SUPPLIED DATA |
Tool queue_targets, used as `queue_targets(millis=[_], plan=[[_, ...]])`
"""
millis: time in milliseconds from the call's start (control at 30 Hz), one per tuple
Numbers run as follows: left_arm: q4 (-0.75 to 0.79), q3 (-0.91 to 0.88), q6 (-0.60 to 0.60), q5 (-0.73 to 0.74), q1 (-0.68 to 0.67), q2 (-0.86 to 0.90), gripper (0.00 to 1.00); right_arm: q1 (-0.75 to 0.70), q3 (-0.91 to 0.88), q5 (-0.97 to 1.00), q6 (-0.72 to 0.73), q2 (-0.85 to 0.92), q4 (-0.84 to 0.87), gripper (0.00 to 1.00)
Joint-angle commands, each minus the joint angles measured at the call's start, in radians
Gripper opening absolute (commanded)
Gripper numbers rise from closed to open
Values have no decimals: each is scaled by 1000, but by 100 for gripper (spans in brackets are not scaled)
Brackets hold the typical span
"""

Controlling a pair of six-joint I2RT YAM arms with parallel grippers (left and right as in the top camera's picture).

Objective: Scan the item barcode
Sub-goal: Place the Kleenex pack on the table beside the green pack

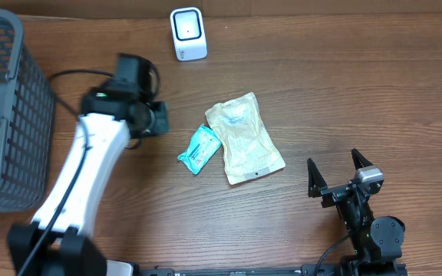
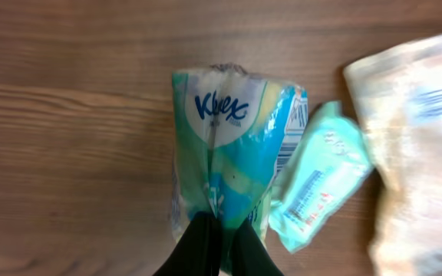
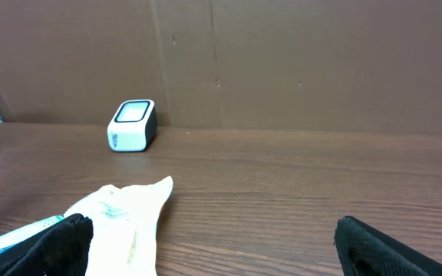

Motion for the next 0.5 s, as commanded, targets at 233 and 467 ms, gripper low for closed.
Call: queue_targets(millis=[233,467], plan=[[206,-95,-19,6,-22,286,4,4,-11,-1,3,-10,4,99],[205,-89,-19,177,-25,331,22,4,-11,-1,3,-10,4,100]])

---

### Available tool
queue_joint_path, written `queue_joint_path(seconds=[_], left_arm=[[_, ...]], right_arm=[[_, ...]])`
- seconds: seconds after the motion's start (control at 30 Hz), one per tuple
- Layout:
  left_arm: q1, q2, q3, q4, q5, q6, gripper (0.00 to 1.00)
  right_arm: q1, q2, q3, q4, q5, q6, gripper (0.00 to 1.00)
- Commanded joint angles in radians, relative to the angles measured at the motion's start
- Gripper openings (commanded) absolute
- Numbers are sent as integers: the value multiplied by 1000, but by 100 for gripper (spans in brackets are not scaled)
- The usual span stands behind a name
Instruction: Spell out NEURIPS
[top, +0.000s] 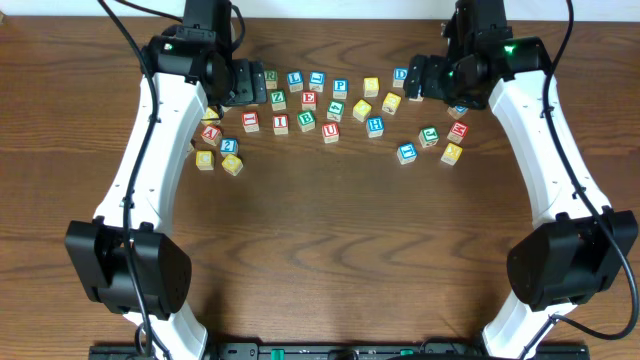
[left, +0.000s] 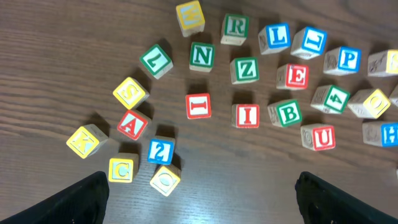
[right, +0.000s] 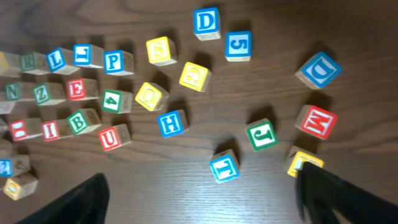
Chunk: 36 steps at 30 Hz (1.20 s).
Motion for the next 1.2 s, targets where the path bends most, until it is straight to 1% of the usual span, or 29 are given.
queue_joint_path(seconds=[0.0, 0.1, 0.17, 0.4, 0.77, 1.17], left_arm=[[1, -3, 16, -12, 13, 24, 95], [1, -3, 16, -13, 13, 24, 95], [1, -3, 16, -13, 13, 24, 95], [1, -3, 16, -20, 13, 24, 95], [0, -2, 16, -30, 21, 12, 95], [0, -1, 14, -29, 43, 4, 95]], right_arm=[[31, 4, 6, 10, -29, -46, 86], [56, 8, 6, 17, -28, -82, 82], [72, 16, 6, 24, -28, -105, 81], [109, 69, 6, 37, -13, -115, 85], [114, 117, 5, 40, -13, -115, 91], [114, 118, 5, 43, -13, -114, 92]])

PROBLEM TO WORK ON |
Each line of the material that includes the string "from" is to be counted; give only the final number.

OUTPUT BELOW |
2